### Data to examine
# # #
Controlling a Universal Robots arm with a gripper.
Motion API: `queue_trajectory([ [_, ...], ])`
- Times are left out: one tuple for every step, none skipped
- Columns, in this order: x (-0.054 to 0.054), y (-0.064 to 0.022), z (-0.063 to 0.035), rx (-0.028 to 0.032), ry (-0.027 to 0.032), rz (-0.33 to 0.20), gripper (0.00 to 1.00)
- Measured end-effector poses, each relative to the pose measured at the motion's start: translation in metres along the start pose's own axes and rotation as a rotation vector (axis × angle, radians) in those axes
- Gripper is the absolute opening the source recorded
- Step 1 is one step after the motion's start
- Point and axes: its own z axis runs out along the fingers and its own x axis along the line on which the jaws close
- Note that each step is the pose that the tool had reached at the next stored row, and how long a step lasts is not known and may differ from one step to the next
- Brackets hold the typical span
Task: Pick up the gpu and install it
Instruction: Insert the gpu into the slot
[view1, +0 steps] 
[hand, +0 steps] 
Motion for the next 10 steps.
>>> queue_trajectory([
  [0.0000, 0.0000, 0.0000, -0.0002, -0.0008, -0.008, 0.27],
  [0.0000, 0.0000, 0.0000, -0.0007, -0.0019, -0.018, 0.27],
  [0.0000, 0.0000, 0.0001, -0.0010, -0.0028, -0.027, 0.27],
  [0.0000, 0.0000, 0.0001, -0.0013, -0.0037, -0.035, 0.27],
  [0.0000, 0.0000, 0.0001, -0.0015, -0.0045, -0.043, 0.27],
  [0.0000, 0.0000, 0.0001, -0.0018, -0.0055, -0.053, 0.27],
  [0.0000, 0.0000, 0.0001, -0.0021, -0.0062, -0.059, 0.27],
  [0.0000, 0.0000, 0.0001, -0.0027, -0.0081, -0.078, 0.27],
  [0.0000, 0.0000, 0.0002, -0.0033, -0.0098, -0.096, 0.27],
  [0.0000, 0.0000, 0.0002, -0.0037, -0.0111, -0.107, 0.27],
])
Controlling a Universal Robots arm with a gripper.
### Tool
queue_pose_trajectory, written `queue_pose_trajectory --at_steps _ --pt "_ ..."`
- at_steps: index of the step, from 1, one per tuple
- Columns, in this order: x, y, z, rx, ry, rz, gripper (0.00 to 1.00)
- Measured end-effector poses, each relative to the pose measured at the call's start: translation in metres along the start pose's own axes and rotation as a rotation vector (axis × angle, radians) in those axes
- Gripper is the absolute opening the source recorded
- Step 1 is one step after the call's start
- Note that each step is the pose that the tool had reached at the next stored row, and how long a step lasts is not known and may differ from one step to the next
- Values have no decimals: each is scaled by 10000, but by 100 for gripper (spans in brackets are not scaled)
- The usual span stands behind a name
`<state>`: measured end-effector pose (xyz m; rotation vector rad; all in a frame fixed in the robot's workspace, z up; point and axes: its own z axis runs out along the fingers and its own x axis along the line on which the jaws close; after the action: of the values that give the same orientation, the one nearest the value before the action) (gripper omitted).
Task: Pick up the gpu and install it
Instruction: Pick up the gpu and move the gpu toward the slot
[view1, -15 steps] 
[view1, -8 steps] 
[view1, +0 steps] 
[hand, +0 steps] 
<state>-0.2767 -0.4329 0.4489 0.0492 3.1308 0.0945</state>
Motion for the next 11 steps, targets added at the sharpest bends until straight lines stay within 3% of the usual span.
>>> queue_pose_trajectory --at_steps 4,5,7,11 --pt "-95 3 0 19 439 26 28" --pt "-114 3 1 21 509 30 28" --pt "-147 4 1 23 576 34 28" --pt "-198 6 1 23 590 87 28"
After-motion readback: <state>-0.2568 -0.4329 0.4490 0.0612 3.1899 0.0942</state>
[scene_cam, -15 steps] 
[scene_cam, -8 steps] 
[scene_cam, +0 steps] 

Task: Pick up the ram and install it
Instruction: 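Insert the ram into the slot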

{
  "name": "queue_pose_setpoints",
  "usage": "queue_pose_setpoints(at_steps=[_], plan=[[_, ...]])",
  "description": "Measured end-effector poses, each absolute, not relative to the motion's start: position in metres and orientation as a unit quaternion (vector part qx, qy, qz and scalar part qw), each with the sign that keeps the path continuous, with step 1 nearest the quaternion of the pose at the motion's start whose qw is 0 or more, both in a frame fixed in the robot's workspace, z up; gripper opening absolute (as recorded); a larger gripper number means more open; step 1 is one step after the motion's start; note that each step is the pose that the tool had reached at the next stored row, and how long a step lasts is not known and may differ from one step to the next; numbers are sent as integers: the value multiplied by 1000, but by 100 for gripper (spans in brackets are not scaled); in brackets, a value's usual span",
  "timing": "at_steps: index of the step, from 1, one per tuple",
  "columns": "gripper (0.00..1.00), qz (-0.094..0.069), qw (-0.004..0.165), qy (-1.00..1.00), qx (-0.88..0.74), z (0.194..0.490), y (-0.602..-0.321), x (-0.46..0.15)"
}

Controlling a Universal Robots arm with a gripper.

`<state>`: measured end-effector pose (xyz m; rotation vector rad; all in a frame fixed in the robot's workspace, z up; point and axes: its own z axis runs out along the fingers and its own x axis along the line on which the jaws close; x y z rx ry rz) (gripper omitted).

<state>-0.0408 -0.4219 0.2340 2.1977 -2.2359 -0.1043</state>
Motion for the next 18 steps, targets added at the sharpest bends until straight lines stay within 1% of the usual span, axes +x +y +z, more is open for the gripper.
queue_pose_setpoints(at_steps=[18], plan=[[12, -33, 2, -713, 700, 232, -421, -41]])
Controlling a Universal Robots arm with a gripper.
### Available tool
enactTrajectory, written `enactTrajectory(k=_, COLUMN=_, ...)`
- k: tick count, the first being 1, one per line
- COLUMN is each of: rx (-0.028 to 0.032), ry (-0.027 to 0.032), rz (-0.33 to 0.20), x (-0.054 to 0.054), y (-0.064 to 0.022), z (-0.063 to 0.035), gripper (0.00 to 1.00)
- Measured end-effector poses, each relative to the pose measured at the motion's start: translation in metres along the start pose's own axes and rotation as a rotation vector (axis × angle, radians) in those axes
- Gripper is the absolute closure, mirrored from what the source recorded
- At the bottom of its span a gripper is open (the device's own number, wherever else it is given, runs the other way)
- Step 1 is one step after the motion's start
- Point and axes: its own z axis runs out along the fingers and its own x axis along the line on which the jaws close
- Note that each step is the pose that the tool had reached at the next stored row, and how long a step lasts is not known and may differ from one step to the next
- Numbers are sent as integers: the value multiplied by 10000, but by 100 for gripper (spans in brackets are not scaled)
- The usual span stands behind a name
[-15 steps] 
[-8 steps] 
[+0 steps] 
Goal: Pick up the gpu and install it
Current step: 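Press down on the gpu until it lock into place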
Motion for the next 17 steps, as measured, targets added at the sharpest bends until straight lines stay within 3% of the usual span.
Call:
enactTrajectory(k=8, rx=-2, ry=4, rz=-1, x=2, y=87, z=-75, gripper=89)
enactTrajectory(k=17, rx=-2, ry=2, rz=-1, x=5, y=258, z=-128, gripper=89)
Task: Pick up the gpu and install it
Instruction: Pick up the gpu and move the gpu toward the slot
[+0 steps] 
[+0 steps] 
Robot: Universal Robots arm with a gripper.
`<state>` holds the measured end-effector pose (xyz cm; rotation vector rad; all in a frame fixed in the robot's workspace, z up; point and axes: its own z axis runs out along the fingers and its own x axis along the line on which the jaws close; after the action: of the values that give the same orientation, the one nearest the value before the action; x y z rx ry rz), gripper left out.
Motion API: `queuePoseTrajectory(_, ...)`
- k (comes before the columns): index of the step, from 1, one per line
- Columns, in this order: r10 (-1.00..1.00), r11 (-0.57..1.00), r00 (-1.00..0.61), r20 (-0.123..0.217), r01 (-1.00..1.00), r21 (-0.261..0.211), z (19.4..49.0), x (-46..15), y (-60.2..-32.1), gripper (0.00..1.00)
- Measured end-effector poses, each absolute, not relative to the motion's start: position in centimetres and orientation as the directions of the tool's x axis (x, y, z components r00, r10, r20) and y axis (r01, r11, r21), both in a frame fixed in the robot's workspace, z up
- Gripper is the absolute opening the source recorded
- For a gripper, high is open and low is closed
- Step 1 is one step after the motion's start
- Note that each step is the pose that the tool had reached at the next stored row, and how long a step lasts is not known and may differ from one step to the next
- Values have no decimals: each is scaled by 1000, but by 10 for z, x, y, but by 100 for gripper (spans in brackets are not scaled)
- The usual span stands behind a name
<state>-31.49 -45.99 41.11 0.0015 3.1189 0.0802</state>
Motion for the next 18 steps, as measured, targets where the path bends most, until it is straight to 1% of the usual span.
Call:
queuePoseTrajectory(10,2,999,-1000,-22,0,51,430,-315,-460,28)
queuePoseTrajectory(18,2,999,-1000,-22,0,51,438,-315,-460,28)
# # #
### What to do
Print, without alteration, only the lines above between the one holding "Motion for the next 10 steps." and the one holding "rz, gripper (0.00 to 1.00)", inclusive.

### Answer to the problem
Motion for the next 10 steps.
>>> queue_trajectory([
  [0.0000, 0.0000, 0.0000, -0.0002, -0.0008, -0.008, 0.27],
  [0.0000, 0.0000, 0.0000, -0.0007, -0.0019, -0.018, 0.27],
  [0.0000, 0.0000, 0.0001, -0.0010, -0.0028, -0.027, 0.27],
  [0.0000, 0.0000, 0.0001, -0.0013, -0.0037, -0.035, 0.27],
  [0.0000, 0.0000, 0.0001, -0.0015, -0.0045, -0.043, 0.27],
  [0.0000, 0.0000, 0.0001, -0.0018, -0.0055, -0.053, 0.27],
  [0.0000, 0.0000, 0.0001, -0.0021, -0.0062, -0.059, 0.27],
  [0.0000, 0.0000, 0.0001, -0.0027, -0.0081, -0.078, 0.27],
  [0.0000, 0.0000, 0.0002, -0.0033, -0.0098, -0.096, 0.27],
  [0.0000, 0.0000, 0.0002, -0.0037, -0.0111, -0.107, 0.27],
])
Controlling a Universal Robots arm with a gripper.
### Tool
queue_pose_trajectory, written `queue_pose_trajectory --at_steps _ --pt "_ ..."`
- at_steps: index of the step, from 1, one per tuple
- Columns, in this order: x, y, z, rx, ry, rz, gripper (0.00 to 1.00)

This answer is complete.